Estela Romero wrote gleefully on Sunday from Angangueo, after she and Karlita discovered their first monarchs of the season:
"Now that the first monarchs are here, children in Angangueo and its communities declare ourselves ready to take over the reponsibility of keeping them safe in their Mexican land until next spring!"
Estela sends her reports in English and Spanish.
Two days earlier and about 30 kilometers away, Eligio García Serrano reported the very first sighting from the overwintering region. The monarch he saw was outside the Monarch Reserve office! All eyes on Michoacán. Large numbers of monarchs are expected to reach the region any day.
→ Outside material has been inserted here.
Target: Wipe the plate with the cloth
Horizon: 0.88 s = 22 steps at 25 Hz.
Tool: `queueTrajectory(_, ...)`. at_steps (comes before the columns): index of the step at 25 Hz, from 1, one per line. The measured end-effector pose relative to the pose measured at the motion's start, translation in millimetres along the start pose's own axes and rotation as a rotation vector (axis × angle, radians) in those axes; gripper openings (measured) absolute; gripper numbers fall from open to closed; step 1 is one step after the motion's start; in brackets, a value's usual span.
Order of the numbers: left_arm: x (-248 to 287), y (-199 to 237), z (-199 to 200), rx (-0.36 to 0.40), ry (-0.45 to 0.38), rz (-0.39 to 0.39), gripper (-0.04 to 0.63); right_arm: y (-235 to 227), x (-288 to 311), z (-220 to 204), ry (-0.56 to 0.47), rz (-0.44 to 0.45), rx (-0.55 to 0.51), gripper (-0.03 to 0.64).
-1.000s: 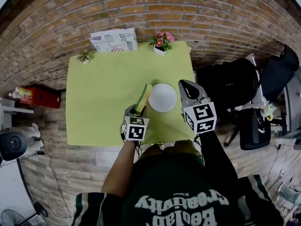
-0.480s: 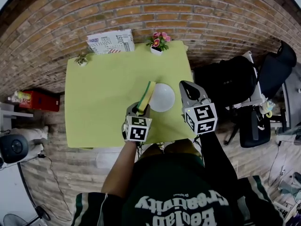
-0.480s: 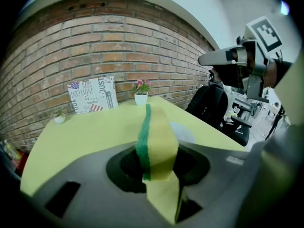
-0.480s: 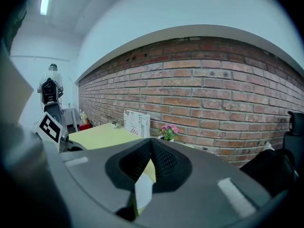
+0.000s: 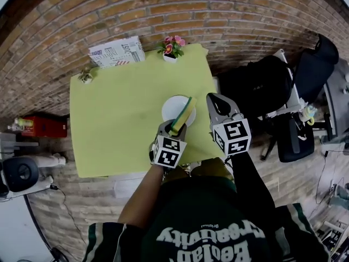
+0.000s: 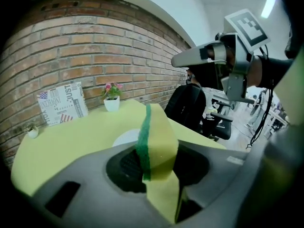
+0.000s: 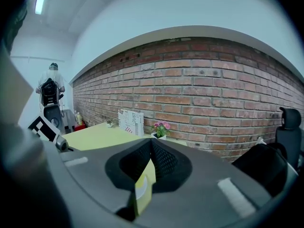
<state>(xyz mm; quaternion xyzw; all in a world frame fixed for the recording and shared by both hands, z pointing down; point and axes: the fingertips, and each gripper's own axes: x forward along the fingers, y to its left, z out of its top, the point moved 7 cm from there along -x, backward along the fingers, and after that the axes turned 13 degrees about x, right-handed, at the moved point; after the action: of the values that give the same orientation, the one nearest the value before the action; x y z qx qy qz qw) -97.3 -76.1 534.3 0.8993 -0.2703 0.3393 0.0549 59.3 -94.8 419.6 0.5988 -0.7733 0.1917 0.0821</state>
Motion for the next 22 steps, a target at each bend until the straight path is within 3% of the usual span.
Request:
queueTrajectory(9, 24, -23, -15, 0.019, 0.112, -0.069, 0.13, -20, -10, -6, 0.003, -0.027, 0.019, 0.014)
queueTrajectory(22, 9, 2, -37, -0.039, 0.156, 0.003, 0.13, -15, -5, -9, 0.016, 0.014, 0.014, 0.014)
"Muy pocos reportes," Rocío Treviño wrote from her northern Mexican hometown of Saltillo, Coahuila. "I've received very few reports this week. The migration was spectacular here, but very brief."
Presumably, the wave of monarchs that moved through last week is now somewhere along the last 400-mile stretch of the journey. Few observers report from this region. Let's see what happens in the week ahead.
All the way to Canada, observers continued to comment about the warm fall and late migration.
"Better skedaddle," a woman in Michigan advised the monarch in her garden.
Look at the condition of the flowers in Maine, where 30 monarchs were seen on Saturday.
"Just wanted to show that we still had a couple way up here in almost-November! They have a long way to go..." said a Massachusetts man.
Canada's most distant report this week was in Ottawa, Ontario, over 4,000 km (2,500 miles) from Mexico. A large, late roost of 1,300 monarchs was also reported from Canada's north shore of Lake Erie by John Brownlie on Monday:
"In the ten years that I've been working as a naturalist at Point Pelee National Park, I have never observed roosts of more than two or three hundred later than the 9th of October...The danger for monarchs migrating in late October are strong winds and the first frosts of the fall season. We have had our first frost this past Saturday. So these monarchs are really living on the edge. We wish for them a steady breeze from the northeast, and sunny days to speed them on their way to join their friends who are already in Mexico."
Will Late Monarchs Make It?
Dr. Chip Taylor of Monarch Watch is often asked whether late-season monarchs can make it to Mexico. His tagging recovery data could hold the answer. However, the data for fall seasons with warm temperatures are inconclusive. So many factors are involved, that it's difficult to compare one year to the next. Among the factors working against the late monarchs:
"With each passing day in October, nectar becomes more and more limited making it more difficult for the late monarchs to reach southern latitudes, even if the temperatures are relatively warm."